Robots are faced with contradictory goals: they must retrieve as much
information as possible in as little time as possible, but they must not
overload the network or servers.
- Spread the load
- Avoid loading many documents from a single server in a short period of
time. Spread the load over many servers.
- Use HEAD and Conditional-GET
- Use HEAD if you only need meta-information, and a Conditional GET
for documents you already have, to avoid loading an unmodified document
again.
- Use Accept
- Indicate which data types you can handle, using the HTTP
Accept header.
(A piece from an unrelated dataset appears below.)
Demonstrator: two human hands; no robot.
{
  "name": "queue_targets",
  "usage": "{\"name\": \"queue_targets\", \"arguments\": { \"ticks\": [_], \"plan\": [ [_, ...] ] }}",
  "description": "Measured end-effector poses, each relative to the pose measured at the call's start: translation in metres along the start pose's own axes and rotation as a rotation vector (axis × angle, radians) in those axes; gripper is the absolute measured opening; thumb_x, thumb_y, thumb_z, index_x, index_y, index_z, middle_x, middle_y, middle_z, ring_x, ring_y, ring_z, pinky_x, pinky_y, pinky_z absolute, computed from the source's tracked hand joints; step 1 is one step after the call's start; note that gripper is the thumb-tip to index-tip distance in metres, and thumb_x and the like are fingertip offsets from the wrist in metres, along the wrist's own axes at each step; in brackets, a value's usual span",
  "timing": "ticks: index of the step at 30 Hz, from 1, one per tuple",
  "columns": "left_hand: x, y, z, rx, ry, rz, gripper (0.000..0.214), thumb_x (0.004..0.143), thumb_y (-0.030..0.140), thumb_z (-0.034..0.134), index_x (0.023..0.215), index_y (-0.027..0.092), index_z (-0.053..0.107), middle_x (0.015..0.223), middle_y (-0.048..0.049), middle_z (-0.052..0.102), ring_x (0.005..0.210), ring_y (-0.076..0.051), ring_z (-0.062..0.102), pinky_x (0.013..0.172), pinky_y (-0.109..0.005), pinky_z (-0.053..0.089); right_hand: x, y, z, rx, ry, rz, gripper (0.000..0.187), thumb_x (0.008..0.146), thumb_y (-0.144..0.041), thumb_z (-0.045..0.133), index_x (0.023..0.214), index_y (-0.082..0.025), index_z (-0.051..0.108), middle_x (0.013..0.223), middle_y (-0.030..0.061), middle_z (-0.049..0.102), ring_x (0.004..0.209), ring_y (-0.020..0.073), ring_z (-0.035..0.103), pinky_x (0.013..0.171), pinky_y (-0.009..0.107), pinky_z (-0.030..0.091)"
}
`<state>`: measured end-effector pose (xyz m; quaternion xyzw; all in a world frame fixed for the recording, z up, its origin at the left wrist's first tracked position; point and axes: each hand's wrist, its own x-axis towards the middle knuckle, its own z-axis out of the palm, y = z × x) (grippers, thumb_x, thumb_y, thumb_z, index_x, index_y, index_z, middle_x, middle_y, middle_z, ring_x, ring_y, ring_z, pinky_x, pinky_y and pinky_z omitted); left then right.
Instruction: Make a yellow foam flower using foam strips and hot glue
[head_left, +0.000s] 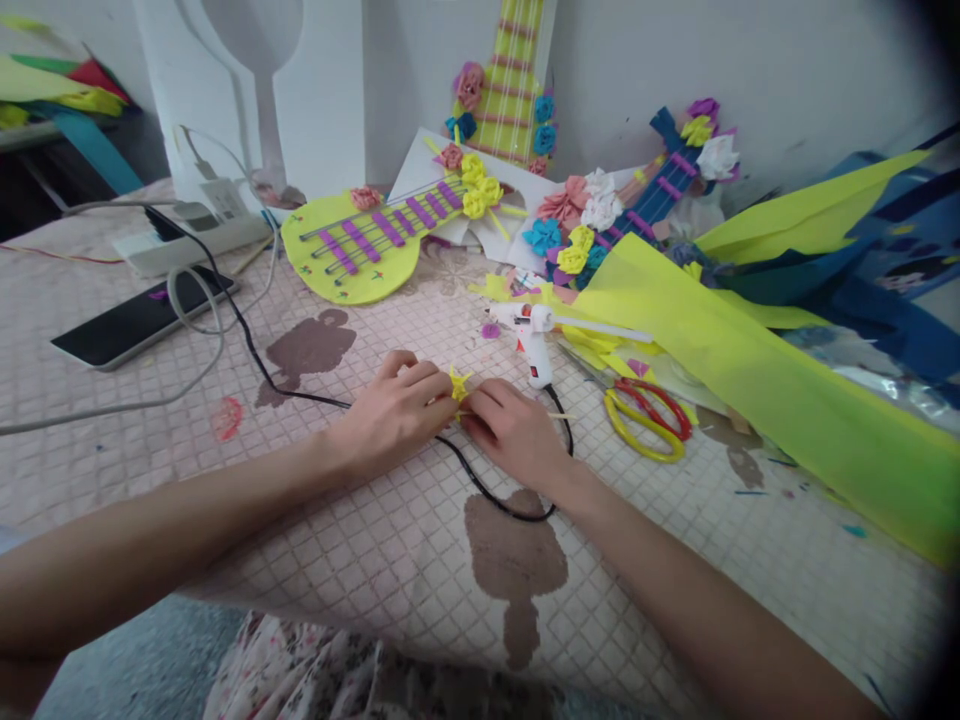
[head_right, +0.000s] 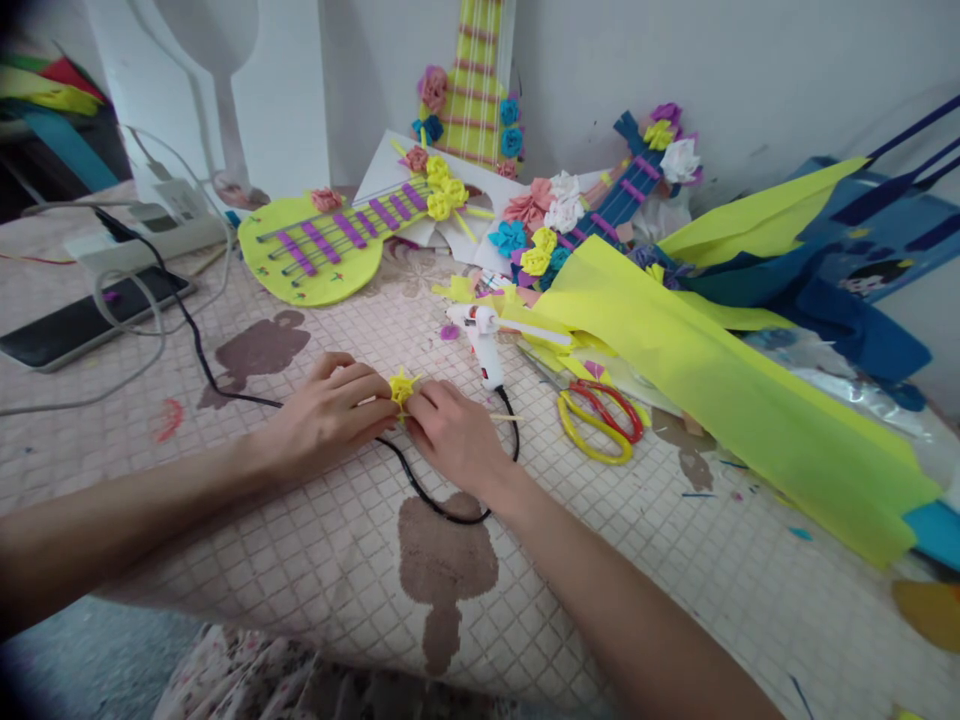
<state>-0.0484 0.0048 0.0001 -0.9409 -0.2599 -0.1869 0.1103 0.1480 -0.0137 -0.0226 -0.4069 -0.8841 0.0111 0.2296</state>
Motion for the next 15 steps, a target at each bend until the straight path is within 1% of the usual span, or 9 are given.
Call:
{"name": "queue_targets", "arguments": {
  "ticks": [6,10,15],
  "plan": [
    [-0.0007,0.0004,-0.0004,0.008,-0.018,-0.009,0.019,0.094,0.02,0.044,0.079,0.017,0.055,0.08,-0.0019,0.057,0.081,-0.017,0.049,0.08,-0.038,0.034,0.0,-0.0001,0.0011,-0.004,0.005,-0.012,0.013,0.09,-0.021,0.045,0.089,-0.018,0.057,0.089,0.0064,0.058,0.085,0.0184,0.053,0.067,0.03,0.046],
    [-0.0009,0.0001,0.0004,-0.021,-0.008,-0.024,0.016,0.093,0.019,0.044,0.084,0.018,0.057,0.084,-0.0027,0.058,0.083,-0.018,0.05,0.081,-0.038,0.034,-0.0004,0.0002,0.0014,-0.012,0.01,-0.006,0.012,0.09,-0.021,0.045,0.089,-0.017,0.057,0.09,0.0064,0.059,0.086,0.0188,0.053,0.068,0.03,0.046],
    [-0.0021,-0.0031,0.0021,-0.02,0.011,-0.068,0.008,0.09,0.021,0.05,0.087,0.019,0.058,0.09,-0.0032,0.06,0.085,-0.019,0.052,0.079,-0.037,0.035,-0.0009,0.0004,0.001,-0.002,0.0,0.015,0.013,0.089,-0.019,0.045,0.09,-0.017,0.057,0.092,0.0066,0.059,0.088,0.0194,0.054,0.07,0.031,0.047]
  ]
}}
Loading gifs when scanning for words in
text is not useful.
- Predict document types
- If your robot can only handle text, links to files with a name ending
in .gif, .mpeg, etc. are probably not
useful.
- Check results
- Check return codes that may indicate than many other URLs you still
have in the queue are useless. When 5 documents in the same directory
are refused without password, chances are all documents in that directory
will be refused.
- Avoid duplicates and loops
- Different server names may point to the same machine.
Different URLs on a single machine may point to the same document.
- Avoid sensitive information
- Don't try to find just anything. Some servers may accidentally
give access to /etc/passwd. Don't use it.
- Share results
- Webmasters will be less upset about robots roaming their site
if the purpose is clear. Provide feedback on the purpose of your robot,
and if possible make the results publicly available through the Web.